Au souper, le jeune homme qui avait dansé le premier la masourka vint prendre place à notre table d’enfants; il m’honora d’une attention toute spéciale, ce qui aurait grandement flatté mon amour-propre, si, après ma déconfiture, j’avais pu être sensible à quoi que ce soit.

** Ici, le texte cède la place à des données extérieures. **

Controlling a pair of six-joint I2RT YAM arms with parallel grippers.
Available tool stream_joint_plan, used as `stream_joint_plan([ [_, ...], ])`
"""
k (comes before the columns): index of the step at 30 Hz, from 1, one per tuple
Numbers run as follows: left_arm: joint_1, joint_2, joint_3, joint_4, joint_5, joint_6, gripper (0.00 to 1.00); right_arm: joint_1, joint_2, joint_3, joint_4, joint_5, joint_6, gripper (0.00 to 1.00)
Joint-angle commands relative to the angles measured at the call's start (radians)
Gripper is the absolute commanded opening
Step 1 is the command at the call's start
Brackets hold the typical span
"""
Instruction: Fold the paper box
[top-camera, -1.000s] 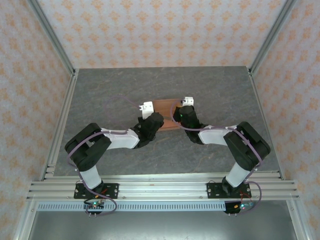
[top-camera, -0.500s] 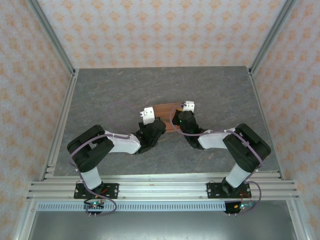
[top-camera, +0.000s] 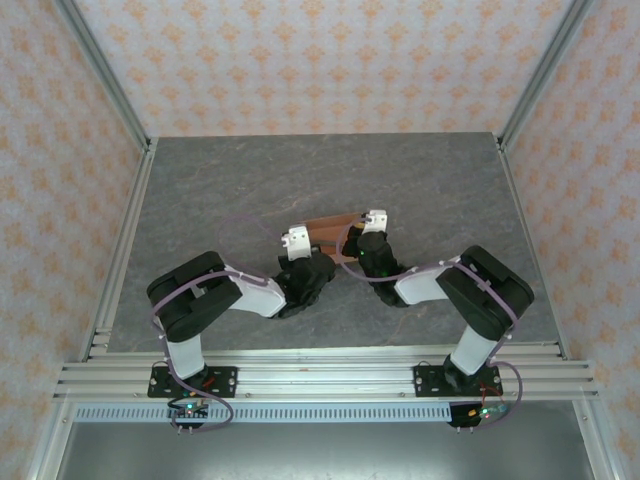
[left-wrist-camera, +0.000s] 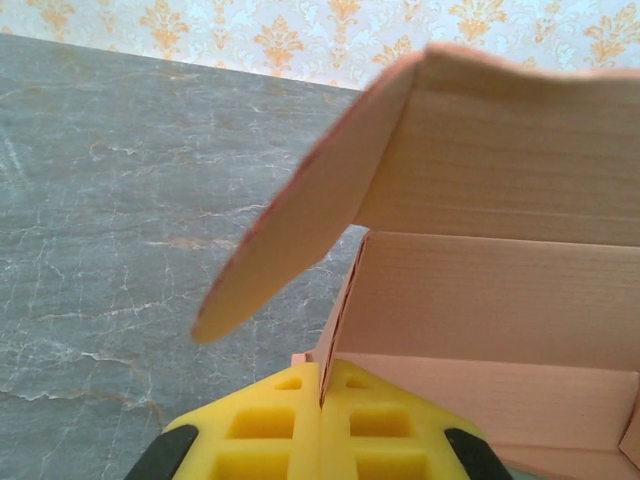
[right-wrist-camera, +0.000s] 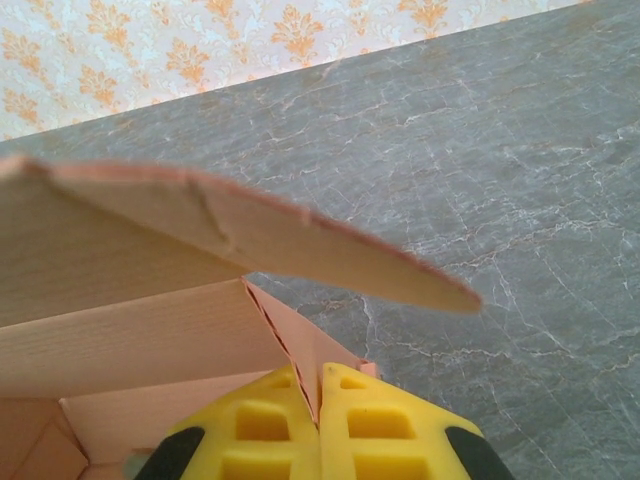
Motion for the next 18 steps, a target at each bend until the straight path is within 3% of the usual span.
stream_joint_plan([
  [1, 0.005, 0.039, -0.053, -0.034, -0.146, -0.047, 0.01, -0.014, 0.034, -0.049, -0.005, 0.092, 0.005, 0.00],
  [12, 0.000, 0.046, -0.041, -0.061, -0.192, -0.036, 0.01, -0.013, 0.035, -0.053, 0.001, 0.102, 0.011, 0.00],
  [18, 0.001, 0.041, -0.034, -0.074, -0.207, -0.024, 0.01, -0.014, 0.006, -0.034, -0.069, 0.110, 0.028, 0.07],
])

Mais ce jeune homme voulait à tout prix ramener ma gaieté; il me provoquait à folâtrer avec lui, m’appelait «un brave», et, quand les grandes personnes ne nous voyaient pas, il remplissait mon verre de vin et m’obligeait à le vider. Vers la fin du souper, lorsque le maître d’hôtel me versa seulement un quart de verre à champagne d’une bouteille enveloppée dans une serviette, il protesta en insistant pour qu’il m’en donnât davantage, puis il me força de le boire d’un trait; aussitôt une douce chaleur se répandit dans tout mon corps, je ressentis une vive sympathie pour mon jovial protecteur, et je me mis à rire sans raison.

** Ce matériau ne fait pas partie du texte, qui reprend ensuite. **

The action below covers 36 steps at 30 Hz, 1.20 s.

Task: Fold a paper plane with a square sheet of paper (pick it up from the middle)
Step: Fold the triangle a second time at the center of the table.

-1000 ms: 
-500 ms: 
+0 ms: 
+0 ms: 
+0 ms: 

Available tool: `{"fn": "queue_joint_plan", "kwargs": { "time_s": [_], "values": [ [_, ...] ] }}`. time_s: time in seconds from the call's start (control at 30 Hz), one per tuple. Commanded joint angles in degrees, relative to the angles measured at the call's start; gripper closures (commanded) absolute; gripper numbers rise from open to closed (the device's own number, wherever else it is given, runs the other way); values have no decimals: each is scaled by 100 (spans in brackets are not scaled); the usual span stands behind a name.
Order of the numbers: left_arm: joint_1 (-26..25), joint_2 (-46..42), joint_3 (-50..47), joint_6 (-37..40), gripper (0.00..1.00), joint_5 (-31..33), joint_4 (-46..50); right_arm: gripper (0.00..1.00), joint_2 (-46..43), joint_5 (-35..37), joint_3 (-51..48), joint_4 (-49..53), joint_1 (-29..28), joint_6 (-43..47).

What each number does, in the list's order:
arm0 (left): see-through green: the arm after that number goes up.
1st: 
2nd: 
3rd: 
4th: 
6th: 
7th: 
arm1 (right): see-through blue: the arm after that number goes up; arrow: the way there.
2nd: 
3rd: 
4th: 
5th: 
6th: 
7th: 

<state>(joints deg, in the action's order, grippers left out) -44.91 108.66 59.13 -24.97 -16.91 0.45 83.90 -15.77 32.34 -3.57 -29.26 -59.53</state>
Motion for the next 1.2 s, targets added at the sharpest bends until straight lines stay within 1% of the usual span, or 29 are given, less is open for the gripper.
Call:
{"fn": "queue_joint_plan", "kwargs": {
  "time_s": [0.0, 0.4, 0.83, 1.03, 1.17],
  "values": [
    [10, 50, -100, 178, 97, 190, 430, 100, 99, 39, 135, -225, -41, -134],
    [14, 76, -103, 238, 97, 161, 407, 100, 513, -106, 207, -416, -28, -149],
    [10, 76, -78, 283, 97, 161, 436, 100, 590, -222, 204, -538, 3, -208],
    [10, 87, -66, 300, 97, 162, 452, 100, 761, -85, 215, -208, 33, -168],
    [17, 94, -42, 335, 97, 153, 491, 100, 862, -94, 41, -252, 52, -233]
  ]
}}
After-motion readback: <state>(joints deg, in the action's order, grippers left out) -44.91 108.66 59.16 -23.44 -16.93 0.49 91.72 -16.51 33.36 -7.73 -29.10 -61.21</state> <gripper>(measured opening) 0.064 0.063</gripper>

Tout à coup l’orchestre joua de nouveau dans la salle de danse, et tout le monde se leva de table. Mon amitié pour le grand jeune homme en resta là; il retourna auprès des grandes personnes, et, comme je ne pouvais pas le suivre, je me rapprochai de Mme Valakine, très curieux d’entendre ce qu’elle disait à sa fille.

Sonitchka implorait d’une voix suppliante:

«Encore une demi-heure!

—Impossible, je t’assure, mon ange.

—Pour me faire plaisir, je t’en prie, continuait la jeune fille en caressant sa mère.

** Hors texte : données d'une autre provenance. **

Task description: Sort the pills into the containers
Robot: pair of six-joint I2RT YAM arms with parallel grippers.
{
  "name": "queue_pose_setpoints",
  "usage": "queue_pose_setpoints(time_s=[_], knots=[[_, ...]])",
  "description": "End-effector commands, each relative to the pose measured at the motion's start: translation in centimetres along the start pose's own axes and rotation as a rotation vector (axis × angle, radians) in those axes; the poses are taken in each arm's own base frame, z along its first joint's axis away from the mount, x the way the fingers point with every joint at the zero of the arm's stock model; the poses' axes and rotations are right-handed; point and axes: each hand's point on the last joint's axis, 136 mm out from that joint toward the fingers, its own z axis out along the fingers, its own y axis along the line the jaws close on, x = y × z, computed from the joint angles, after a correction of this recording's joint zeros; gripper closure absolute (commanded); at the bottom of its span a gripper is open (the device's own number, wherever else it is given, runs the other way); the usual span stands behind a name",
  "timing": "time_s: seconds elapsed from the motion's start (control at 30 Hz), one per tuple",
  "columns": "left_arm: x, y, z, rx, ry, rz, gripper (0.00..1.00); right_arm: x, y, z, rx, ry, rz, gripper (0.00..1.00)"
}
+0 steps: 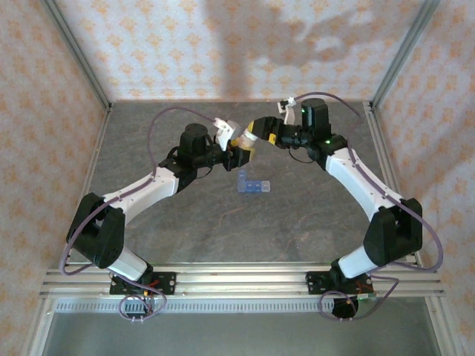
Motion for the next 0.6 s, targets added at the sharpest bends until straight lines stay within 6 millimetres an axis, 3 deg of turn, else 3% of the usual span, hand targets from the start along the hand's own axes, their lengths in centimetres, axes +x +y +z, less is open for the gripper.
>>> queue_pose_setpoints(time_s=[0.0,0.17,0.57], knots=[[-1.6,0.8,-1.0,-0.099,-0.043,0.108,1.0,-1.3,-1.1,-1.2,0.091,-0.132,0.134,0.19],[-1.2,1.0,-0.7,-0.121,-0.036,0.127,1.0,-1.0,-1.4,-0.8,0.127,-0.171,0.162,0.19],[-1.0,0.5,-0.1,-0.104,-0.025,0.131,1.0,-0.6,0.9,1.6,0.082,-0.141,0.135,0.25]])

—Mais seras-tu contente demain si j’ai mal à la tête? demanda Mme Valakine sans pouvoir réprimer un sourire imprudent.

—Tu permets! tu permets, nous resterons! s’écria Sonitchka en sautant de joie.

—Que faire avec toi? Eh bien! va, dansez … voici un cavalier tout trouvé,» ajouta-t-elle en me désignant.

Sonitchka me donna la main, et nous courûmes dans la salle.

La présence de Sonitchka et sa gaieté, jointes à l’influence du verre de champagne, m’avaient fait oublier tout à fait ma récente mésaventure. Je me livrai à toutes sortes de gambades plus drôles l’une que l’autre; tantôt j’imitais le cheval, courant au petit trot et relevant fièrement les pieds, ou le mouton qui s’emporte contre le chien, et je trépignais sur place, je riais de tout mon cœur, sans m’inquiéter de l’impression que je faisais sur les spectateurs.

Sonitchka riait aussi sans interruption, et, entre autres, d’un vieux monsieur qui, après avoir étendu son mouchoir à terre, levait lentement les pieds et faisait semblant d’avoir beaucoup de peine à sauter par-dessus, et elle se tint presque les côtes, lorsque je fis de grands bonds jusqu’au plafond, pour lui montrer mon adresse.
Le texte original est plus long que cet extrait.